Recombinant mouse SDF-1α (250 ng/ml) (Peprotech, Rocky Hill, NJ) or saline was added to the bottom of 24-well plates (600 μl). Cells (5 × 104/100 μl) were suspended in EBM-2/10% FBS and seeded onto the membranes of Transwell inserts (5 μm pore) (Costar, Corning, NY). Assays were run in quadruplicate for 5 h at 37°C. The surface of the membranes was scraped with cotton swabs, fixed with 1% PFA, and mounted onto slides with DAPI-stained Vectashield (Vector, Burlingame, CA).

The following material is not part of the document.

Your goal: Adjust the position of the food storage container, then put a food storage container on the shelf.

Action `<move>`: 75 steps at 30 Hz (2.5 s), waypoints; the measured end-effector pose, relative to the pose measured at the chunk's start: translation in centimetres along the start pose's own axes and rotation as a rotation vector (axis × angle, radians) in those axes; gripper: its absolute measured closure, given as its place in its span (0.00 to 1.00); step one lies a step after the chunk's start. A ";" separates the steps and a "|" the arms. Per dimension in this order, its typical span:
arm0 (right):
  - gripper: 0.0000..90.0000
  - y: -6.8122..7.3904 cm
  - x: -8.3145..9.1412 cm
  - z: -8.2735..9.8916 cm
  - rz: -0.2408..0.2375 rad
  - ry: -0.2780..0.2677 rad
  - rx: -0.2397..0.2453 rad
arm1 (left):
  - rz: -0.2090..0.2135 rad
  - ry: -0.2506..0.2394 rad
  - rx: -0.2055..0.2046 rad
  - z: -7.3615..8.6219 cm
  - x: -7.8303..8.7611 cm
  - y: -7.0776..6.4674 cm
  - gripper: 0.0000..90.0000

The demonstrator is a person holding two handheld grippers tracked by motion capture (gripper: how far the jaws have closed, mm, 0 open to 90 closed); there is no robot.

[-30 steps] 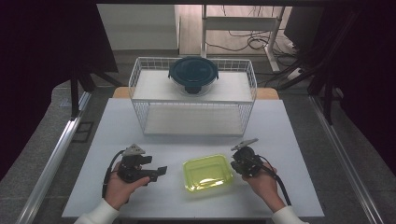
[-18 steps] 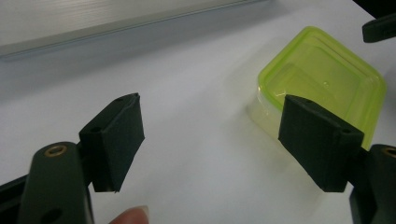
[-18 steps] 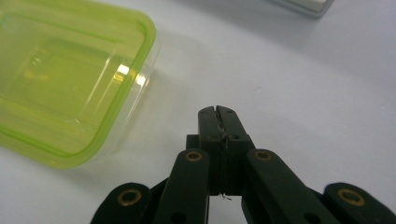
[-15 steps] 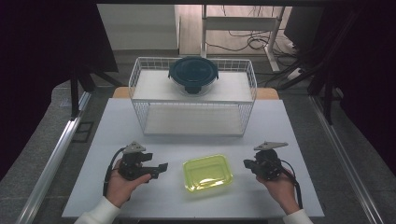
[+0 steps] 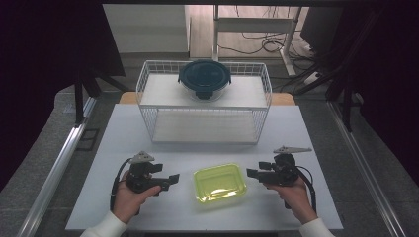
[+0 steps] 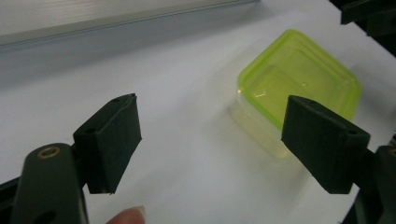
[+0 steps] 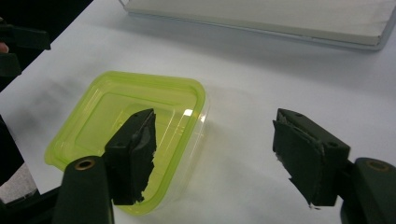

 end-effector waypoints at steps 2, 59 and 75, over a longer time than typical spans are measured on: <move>0.31 0.1 0.0 0.1 -0.012 -0.003 -0.012 | 0.023 0.009 0.010 0.1 -0.1 -0.5 0.20; 0.86 2.3 -2.7 1.4 -0.264 0.092 -0.239 | 0.386 0.149 0.392 0.9 -3.6 -5.2 0.90; 0.87 3.9 -1.6 -0.1 -0.257 0.041 -0.161 | 0.363 0.068 0.303 -1.1 -1.3 -5.4 0.90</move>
Point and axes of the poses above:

Photographs were taken at ×4 magnification and the number of cells was quantified with a Kodak ID 3.5 Image Processor (Rochester, NY).

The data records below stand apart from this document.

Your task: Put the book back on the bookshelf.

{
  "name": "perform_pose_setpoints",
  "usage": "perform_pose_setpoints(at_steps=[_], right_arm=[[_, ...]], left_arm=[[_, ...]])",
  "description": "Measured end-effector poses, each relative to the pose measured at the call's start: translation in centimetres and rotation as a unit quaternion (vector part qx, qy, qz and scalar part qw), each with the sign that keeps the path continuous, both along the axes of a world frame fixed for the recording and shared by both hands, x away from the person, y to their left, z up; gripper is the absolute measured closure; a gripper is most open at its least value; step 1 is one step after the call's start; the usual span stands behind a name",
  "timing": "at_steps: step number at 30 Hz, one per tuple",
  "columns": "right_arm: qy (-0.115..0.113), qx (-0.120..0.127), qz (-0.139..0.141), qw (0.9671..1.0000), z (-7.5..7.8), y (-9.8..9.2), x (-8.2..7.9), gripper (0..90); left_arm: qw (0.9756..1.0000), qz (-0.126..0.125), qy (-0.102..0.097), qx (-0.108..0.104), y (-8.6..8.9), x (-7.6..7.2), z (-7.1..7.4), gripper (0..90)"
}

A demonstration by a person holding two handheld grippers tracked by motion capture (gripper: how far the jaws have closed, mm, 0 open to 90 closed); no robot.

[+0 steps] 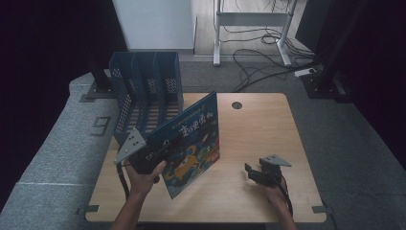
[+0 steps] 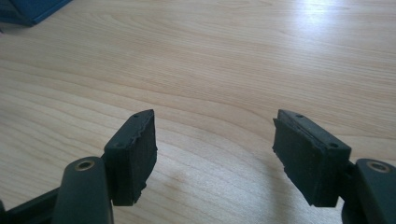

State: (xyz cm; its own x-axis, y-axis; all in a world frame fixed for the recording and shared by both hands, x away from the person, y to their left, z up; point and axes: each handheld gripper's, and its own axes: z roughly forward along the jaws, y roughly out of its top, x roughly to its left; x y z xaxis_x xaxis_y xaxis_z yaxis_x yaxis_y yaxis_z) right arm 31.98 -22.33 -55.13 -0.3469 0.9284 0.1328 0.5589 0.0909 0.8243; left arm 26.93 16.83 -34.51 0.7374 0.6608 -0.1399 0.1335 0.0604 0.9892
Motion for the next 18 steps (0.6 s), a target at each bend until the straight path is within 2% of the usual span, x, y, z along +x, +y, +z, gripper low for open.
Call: perform_pose_setpoints(at_steps=[5, 9, 18], right_arm=[[0.005, -0.027, -0.003, 0.9996, 0.0, 0.5, 0.0, 29.9], [0.015, -0.046, -0.013, 0.9988, -0.1, 0.8, 0.1, 29.6], [0.037, -0.052, -0.015, 0.9979, -0.2, 1.0, 0.5, 28.8]], left_arm=[[0.9999, 0.008, 0.003, -0.011, 0.6, 0.1, 0.2, 82.1], [0.9998, 0.015, 0.006, -0.007, 1.0, 0.2, 0.2, 82.0], [0.9996, 0.028, 0.005, -0.004, 1.5, 0.3, 0.7, 82.0]])
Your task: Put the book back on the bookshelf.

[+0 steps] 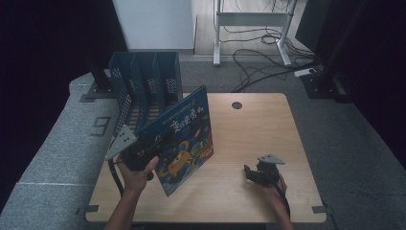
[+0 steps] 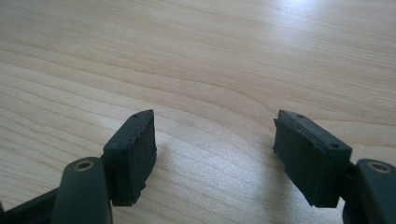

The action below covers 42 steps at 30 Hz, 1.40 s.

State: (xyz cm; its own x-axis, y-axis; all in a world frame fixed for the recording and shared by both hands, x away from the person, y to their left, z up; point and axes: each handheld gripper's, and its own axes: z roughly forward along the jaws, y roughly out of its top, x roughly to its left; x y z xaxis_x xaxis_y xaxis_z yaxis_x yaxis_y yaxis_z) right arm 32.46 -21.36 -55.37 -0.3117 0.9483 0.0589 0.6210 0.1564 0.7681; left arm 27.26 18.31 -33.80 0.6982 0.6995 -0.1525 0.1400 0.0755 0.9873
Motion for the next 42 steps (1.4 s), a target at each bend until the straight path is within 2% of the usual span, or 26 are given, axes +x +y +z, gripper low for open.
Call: perform_pose_setpoints(at_steps=[11, 29, 42], right_arm=[[0.003, -0.022, 0.002, 0.9997, -0.1, 0.5, 0.0, 28.1], [0.004, -0.021, 0.000, 0.9998, 0.0, 0.5, -0.1, 28.6], [0.002, -0.022, 0.000, 0.9998, -0.1, 0.5, -0.1, 28.6]], left_arm=[[0.9998, 0.017, -0.003, -0.003, 0.9, -0.2, 0.8, 82.0], [0.9990, 0.045, 0.003, -0.008, 2.5, 0.2, 2.1, 82.0], [0.9984, 0.056, -0.001, 0.003, 3.3, 0.2, 3.0, 82.0]])
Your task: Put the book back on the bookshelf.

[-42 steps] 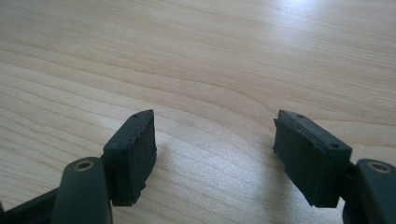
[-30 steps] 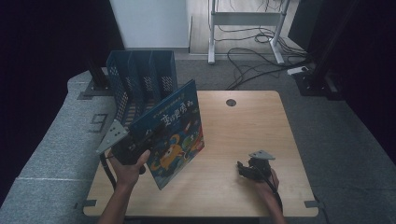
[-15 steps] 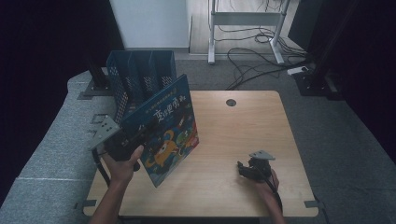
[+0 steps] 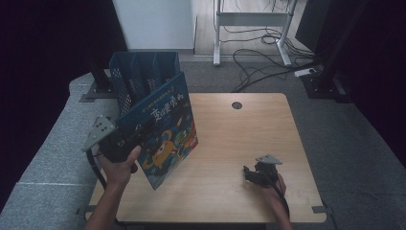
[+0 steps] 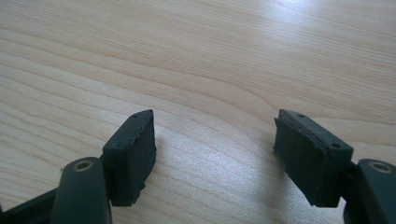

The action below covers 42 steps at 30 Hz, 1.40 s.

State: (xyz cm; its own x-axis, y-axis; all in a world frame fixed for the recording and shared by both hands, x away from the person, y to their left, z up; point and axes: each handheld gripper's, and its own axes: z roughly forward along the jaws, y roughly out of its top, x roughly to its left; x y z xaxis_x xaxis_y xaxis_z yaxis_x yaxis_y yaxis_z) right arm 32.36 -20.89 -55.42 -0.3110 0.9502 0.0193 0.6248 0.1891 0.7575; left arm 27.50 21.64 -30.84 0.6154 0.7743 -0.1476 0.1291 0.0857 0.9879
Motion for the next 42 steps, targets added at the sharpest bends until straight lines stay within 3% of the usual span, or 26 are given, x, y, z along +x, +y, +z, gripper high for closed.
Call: perform_pose_setpoints(at_steps=[32, 42], right_arm=[[-0.001, 0.001, -0.001, 1.0000, 0.0, -0.1, 0.0, 29.5], [-0.001, 0.001, -0.002, 1.0000, 0.0, 0.0, 0.0, 29.6]], left_arm=[[0.9994, 0.035, 0.004, -0.001, 2.3, 0.4, 0.3, 82.1], [0.9988, 0.050, -0.004, 0.001, 3.0, 0.3, 0.8, 82.1]])
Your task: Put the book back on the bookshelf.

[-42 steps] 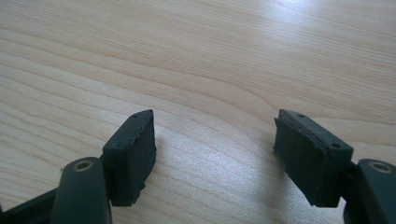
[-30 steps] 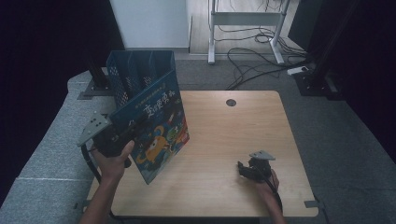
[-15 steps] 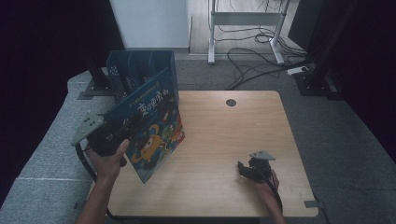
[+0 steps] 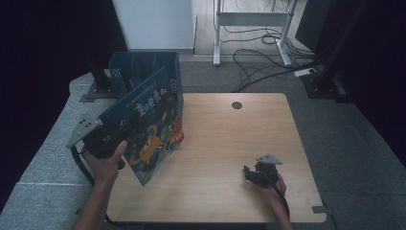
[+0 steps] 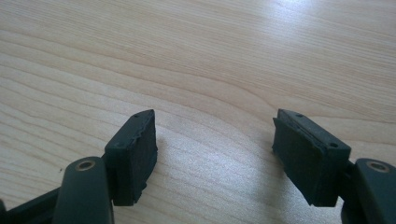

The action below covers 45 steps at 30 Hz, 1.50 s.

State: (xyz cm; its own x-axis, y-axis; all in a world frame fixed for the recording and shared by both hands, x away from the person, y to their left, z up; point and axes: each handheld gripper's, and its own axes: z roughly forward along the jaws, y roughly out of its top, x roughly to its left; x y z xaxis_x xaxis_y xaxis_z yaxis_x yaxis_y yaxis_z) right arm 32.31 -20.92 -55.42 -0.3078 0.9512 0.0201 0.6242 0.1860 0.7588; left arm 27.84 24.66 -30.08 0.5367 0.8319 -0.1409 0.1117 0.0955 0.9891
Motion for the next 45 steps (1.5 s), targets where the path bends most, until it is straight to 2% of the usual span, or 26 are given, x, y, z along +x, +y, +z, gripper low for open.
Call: perform_pose_setpoints(at_steps=[12, 25, 45], right_arm=[[-0.001, 0.002, 0.000, 1.0000, 0.0, -0.1, 0.0, 29.7], [0.000, 0.001, 0.000, 1.0000, 0.0, 0.0, 0.0, 29.8], [0.000, -0.001, -0.001, 1.0000, 0.0, 0.0, 0.0, 30.0]], left_arm=[[0.9998, 0.018, 0.000, -0.005, 0.9, 0.2, 0.1, 82.1], [0.9993, 0.037, -0.009, -0.003, 1.6, 0.2, 1.1, 82.1], [0.9986, 0.052, -0.008, 0.007, 1.0, 1.7, 1.9, 82.1]])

PCs (2 × 104/100 μl) suspended in EBM-2/10%FBS were seeded onto 96-well plates in quadruplicate. An additional 100 μl of SCF (100 ng/ml) or control media was added to each well. Plates were incubated at 37°C for 18 h. Bromodeoxyuridine (BrdU) reagent (BrdU Cell Proliferation Assay, Chemicon, Billerica, MA) was then added for 4 h, and proliferation was quantified with a spectrometer as a relative proliferation index.
Supplemented mobilization model.
Ten days after wounding, wild-type and diabetic animals received the CXCR4 partial agonist Plerixafor (5 mg/kg; Sigma; n = 15) or PBS (n = 15) by subcutaneous injection 60 min before kill. Additional wild-type and diabetic animals received daily Plerixafor (n = 15) or PBS (n = 15) intraperitoneal injections beginning 3 days after wounding and continuing until time of wound closure.

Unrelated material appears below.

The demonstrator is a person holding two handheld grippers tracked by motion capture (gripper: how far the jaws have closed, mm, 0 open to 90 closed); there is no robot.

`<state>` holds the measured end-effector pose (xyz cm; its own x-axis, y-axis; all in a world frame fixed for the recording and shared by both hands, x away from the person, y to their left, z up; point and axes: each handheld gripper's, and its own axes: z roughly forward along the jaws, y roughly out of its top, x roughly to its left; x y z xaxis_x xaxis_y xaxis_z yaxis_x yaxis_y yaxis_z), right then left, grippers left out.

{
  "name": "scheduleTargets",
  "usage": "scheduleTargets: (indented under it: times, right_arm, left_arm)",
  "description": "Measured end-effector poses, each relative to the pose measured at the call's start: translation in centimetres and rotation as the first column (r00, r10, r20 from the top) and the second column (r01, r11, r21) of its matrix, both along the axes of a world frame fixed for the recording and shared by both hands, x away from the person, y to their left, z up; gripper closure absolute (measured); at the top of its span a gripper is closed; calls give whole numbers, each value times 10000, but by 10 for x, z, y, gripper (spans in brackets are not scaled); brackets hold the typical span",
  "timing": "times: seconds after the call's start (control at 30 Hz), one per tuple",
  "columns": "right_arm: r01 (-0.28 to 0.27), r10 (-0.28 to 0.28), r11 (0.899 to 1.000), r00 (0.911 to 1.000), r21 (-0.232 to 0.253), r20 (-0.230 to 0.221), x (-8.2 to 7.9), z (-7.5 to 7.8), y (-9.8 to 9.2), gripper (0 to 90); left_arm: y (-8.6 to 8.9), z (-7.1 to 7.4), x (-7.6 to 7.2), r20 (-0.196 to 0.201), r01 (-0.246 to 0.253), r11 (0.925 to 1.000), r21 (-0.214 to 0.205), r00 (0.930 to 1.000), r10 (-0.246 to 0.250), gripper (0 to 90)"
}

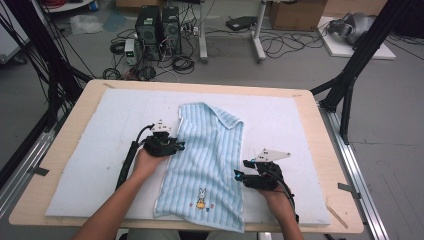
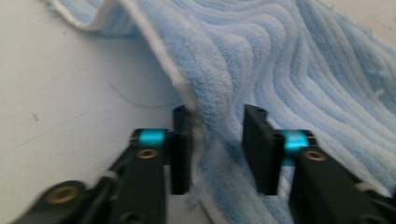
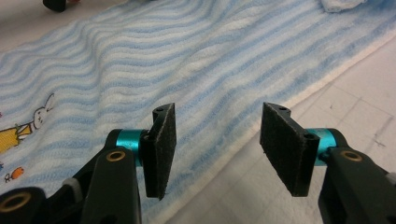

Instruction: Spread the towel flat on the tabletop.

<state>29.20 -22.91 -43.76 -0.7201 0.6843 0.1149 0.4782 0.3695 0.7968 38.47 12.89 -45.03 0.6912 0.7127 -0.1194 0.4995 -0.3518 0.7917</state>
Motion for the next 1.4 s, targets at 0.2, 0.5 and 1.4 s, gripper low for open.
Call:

ELISA protein quantification.
SDF-1α protein levels were assessed by enzyme-linked immunosorbent assay (ELISA) (R&D Systems, Minneapolis, MN). Serum samples (from density gradient centrifugation) and bone marrow samples (from 500 μl of PBS flush) were run in triplicate and standardized with a BCA Protein Assay Kit (Pierce, Rockford, IL).
All data represent mean ± SEM. Pairwise comparisons between groups were assessed by Student t test. A one-way ANOVA and Tukey-Kramer post hoc analysis were performed when comparisons involved more than two groups. Significance was considered to be P < 0.05. The number of animals needed to demonstrate a significant difference between experimental groups with a power greater than 0.80 was calculated using G*Power (G*Power, Melbourne, Australia).
Diabetes significantly impairs cutaneous wound closure.
The diabetic mice used in all experiments had significantly elevated serum glucose levels (485.7 ± 2.0 mg/dl vs. 140.3 ± 0.3 mg/dl, P < 0.01) and body weight (57.9 ± 0.1g vs. 25.9 ± 0.1g, P < 0.01) compared with age-matched wild-type mice.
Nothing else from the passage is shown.